• [Work request]:
The entries that follow include a run beginning at the line with "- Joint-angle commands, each" and ending at the line with "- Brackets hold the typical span"; restate that run word for word and leave the rest out.

• [Extracted information]:
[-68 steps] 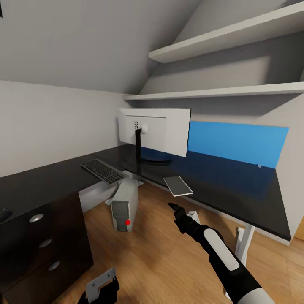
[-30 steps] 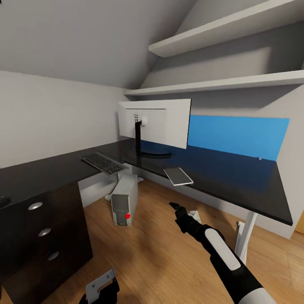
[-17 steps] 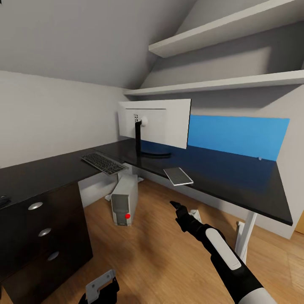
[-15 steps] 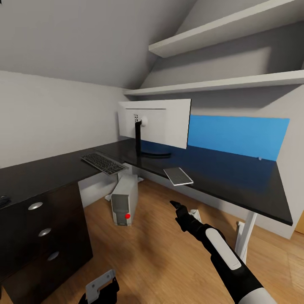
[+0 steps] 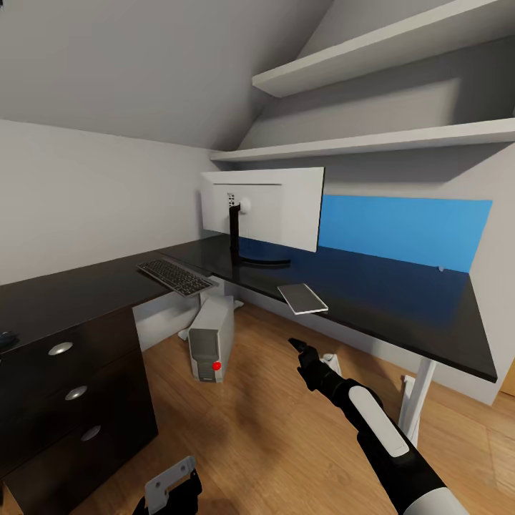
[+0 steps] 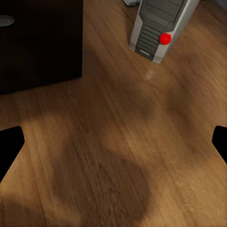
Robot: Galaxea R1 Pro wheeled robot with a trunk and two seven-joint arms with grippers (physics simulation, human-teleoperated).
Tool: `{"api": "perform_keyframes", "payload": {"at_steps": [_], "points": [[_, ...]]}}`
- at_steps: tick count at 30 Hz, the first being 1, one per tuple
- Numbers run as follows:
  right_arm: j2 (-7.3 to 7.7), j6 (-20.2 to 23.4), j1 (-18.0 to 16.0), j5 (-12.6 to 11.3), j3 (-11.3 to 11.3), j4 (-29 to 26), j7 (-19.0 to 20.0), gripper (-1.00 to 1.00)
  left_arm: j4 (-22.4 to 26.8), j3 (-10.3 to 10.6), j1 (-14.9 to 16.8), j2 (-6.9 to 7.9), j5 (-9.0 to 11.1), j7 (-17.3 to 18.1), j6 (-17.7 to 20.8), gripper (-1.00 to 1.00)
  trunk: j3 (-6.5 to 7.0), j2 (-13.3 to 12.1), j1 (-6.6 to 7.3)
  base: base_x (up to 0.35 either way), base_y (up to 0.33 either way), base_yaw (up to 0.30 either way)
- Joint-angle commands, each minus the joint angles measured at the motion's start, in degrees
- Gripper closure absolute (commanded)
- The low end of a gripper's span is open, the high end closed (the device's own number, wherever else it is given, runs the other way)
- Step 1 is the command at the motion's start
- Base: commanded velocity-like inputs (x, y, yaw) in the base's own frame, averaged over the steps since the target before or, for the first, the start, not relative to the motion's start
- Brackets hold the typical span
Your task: In the bedroom, organize the workspace by keeping the computer under the desk, ensuring the monitor is on the desk, placing the keyboard on the desk next to the monitor, placing the mouse on the desk next to the keyboard, moving the folder from the swivel chair onto the desk next to the mouse, stacking the notebook on top of the folder with the pen on top of the notebook, and positioning the swivel chair next to the desk.
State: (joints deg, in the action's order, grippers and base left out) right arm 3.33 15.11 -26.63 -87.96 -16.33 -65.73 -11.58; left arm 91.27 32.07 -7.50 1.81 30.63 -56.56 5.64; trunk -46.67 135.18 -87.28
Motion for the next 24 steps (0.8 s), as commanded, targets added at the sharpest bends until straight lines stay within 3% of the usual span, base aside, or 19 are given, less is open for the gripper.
{"api": "perform_keyframes", "payload": {"at_steps": [1, 24], "points": [[0.06, -0.07, -0.04, -0.46, -0.04, -0.10, -0.36, -1.00, 0.09, 0.07, 0.03, 0.04, 0.04, -0.30, 0.51, -1.00, -0.09, 0.03, 0.01, 0.000, 0.000, 0.078], [0.16, -0.32, -0.04, -0.46, 0.29, -0.10, -0.20, -1.00, 0.12, 0.27, 0.03, 0.04, -0.04, -0.30, 0.51, -1.00, -1.85, 0.03, 0.01, 0.000, 0.000, 0.029]]}}
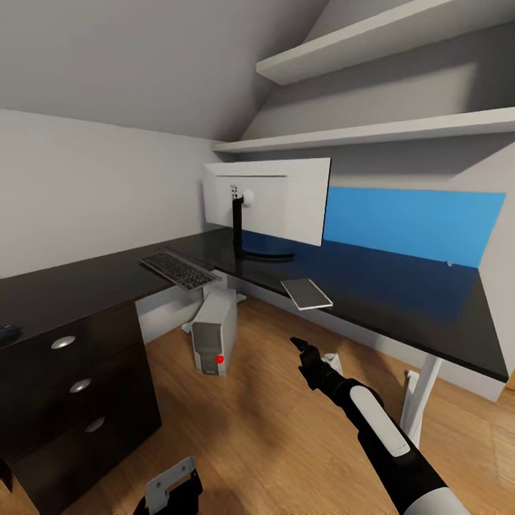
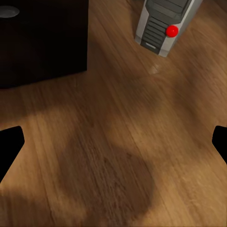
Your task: In the bedroom, organize the workspace by keeping the computer under the desk, ensuring the monitor is on the desk, placing the keyboard on the desk next to the monitor, placing the mouse on the desk next to the keyboard, moving the folder from the swivel chair onto the desk next to the mouse, stacking the notebook on top of the folder with the pen on top of the notebook, and positioning the swivel chair next to the desk.
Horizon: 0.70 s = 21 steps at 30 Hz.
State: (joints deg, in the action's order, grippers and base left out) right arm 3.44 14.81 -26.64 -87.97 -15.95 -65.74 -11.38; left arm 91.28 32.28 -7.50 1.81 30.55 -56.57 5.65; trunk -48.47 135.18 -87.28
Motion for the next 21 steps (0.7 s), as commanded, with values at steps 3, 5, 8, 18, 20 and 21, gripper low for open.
{"api": "perform_keyframes", "payload": {"at_steps": [3, 5, 8, 18, 20, 21], "points": [[0.07, -0.01, -0.02, -0.45, -0.06, -0.09, -0.39, -1.00, 0.08, 0.12, 0.02, 0.03, 0.04, -0.30, 0.50, -1.00, -0.32, 0.03, 0.01, 0.000, 0.000, 0.000], [0.07, -0.04, -0.03, -0.45, -0.05, -0.09, -0.39, -1.00, 0.08, 0.14, 0.02, 0.03, 0.04, -0.30, 0.50, -1.00, -0.50, 0.03, 0.01, 0.000, 0.000, 0.000], [0.28, 0.03, -0.02, -0.45, 0.01, -0.13, -0.34, -1.00, 0.06, 0.20, 0.02, 0.03, 0.12, -0.27, 0.50, -1.00, -0.60, 0.03, 0.01, 0.000, 0.000, 0.000], [0.11, -0.11, -0.03, -0.45, 1.49, -0.19, 6.94, -1.00, -0.03, 0.31, 0.02, 0.03, 0.21, -0.21, 0.50, -1.00, -0.65, 0.03, 0.01, 0.000, 0.000, 0.000], [0.01, -0.55, -0.03, -0.45, 1.56, -0.22, 7.94, -1.00, -0.04, 0.32, 0.02, 0.03, 0.21, -0.21, 0.50, -1.00, -0.65, 0.03, 0.01, 0.000, 0.000, 0.000], [-0.01, -0.86, -0.02, -0.47, 1.57, -0.23, 8.15, -1.00, -0.06, 0.32, 0.02, 0.03, 0.21, -0.21, 0.50, -1.00, -0.65, 0.03, 0.01, 0.000, 0.000, 0.000]]}}
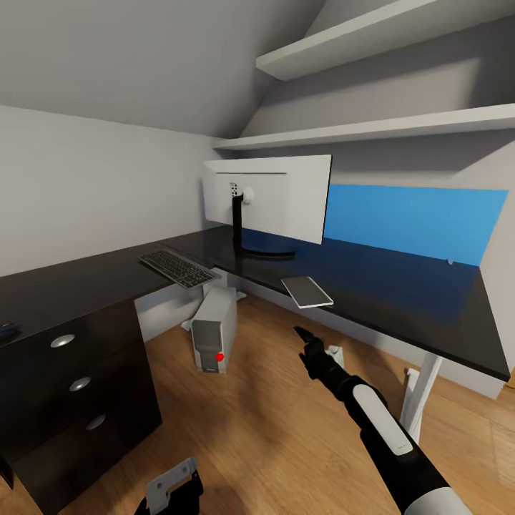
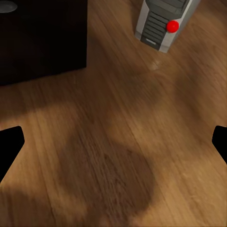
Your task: In the bedroom, organize the workspace by keeping the computer under the desk, ensuring the monitor is on the desk, placing the keyboard on the desk next to the monitor, placing the mouse on the desk next to the keyboard, moving the folder from the swivel chair onto the desk next to the mouse, stacking the notebook on top of the folder with the pen on top of the notebook, and positioning the swivel chair next to the desk.
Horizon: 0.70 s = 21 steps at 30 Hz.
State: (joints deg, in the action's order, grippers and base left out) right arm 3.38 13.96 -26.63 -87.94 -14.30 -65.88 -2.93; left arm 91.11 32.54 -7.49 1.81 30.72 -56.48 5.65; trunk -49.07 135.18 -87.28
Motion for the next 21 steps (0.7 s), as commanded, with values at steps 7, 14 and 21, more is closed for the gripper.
{"api": "perform_keyframes", "payload": {"at_steps": [7, 14, 21], "points": [[-0.10, -4.21, -0.06, -0.56, -0.19, -0.20, 0.67, -1.00, -0.27, 0.07, 0.02, 0.03, 0.04, -0.20, 0.50, -1.00, -0.05, 0.02, 0.01, 0.000, 0.000, 0.000], [-0.12, -4.56, -0.06, -0.56, -0.09, -0.21, 0.64, -1.00, -0.32, 0.07, 0.02, 0.03, 0.11, 0.07, 0.50, -1.00, -0.05, 0.02, 0.01, 0.000, 0.000, 0.000], [-0.09, -4.41, -0.05, -2.60, 0.06, -0.37, 0.51, -1.00, -1.86, 0.15, 0.02, 0.03, 0.06, 0.22, 0.50, -1.00, -0.05, 0.02, 0.01, 0.000, 0.000, 0.000]]}}
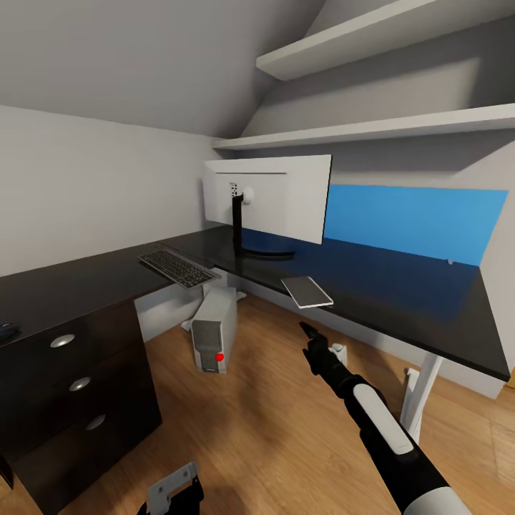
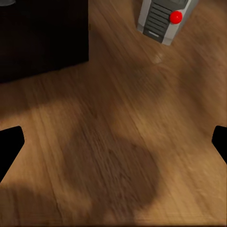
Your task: In the bedroom, organize the workspace by keeping the computer under the desk, ensuring the monitor is on the desk, placing the keyboard on the desk next to the monitor, placing the mouse on the desk next to the keyboard, moving the folder from the swivel chair onto the desk next to the mouse, stacking the notebook on top of the folder with the pen on top of the notebook, and positioning the swivel chair next to the desk.
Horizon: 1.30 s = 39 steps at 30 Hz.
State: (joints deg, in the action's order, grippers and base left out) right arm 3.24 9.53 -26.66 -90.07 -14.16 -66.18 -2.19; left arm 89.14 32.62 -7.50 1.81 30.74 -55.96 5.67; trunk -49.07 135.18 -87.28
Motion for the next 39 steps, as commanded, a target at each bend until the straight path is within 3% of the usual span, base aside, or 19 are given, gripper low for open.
{"api": "perform_keyframes", "payload": {"at_steps": [1, 2, 6, 10, 15, 17, 39], "points": [[0.06, 0.02, -0.02, -1.16, -0.03, -0.07, -0.26, -1.00, 0.01, 0.07, 0.02, 0.04, 0.02, -0.30, 0.49, -1.00, -0.05, 0.02, 0.01, 0.000, 0.000, 0.000], [0.12, -0.02, -0.03, -2.92, 0.15, -0.09, -0.31, -1.00, -0.13, 0.07, 0.02, 0.04, -0.01, -0.30, 0.49, -1.00, -0.05, 0.02, 0.01, 0.000, 0.000, 0.000], [0.20, -0.35, -0.03, -5.64, 0.41, -0.15, -0.27, -1.00, -0.29, 0.07, 0.02, 0.04, -0.04, -0.29, 0.49, -1.00, -0.05, 0.02, 0.01, 0.000, 0.000, 0.000], [0.14, -3.23, -0.02, -6.51, 0.38, -0.17, -0.14, -1.00, -0.35, 0.07, 0.02, 0.04, -0.04, -0.29, 0.49, -1.00, -0.05, 0.02, 0.01, 0.000, 0.000, 0.000], [0.06, -8.01, -0.04, -5.41, 0.01, -0.21, -0.13, -1.00, -0.58, 0.20, 0.02, 0.01, 0.04, -0.29, 0.49, -1.00, -0.05, 0.02, 0.01, 0.000, 0.000, 0.000], [-0.11, -8.99, -0.04, -3.35, -0.13, -0.18, -0.36, -1.00, -0.63, 0.24, 0.02, -0.02, -0.03, -0.40, 0.46, -1.00, -0.05, 0.02, 0.01, 0.000, 0.000, 0.000], [-0.35, -9.44, -0.03, -1.39, -0.25, 0.14, -0.53, -1.00, -0.69, 0.25, 0.02, 0.03, -0.06, -0.47, 0.41, -1.00, 3.54, -8.00, 4.40, 0.000, 0.000, 0.000]]}}
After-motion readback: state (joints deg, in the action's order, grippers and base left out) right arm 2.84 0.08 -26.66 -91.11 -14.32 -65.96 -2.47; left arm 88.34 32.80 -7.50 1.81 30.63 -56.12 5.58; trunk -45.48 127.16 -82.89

• [Result of this task]:
- Joint-angle commands, each minus the joint angles measured at the motion's start, in degrees
- Gripper closure absolute (commanded)
- The low end of a gripper's span is open, the high end closed (the device's own number, wherever else it is given, runs the other way)
- Step 1 is the command at the motion's start
- Base: commanded velocity-like inputs (x, y, yaw) in the base's own frame, averaged over the steps since the target before or, for the first, the start, not relative to the motion's start
- Brackets hold the typical span

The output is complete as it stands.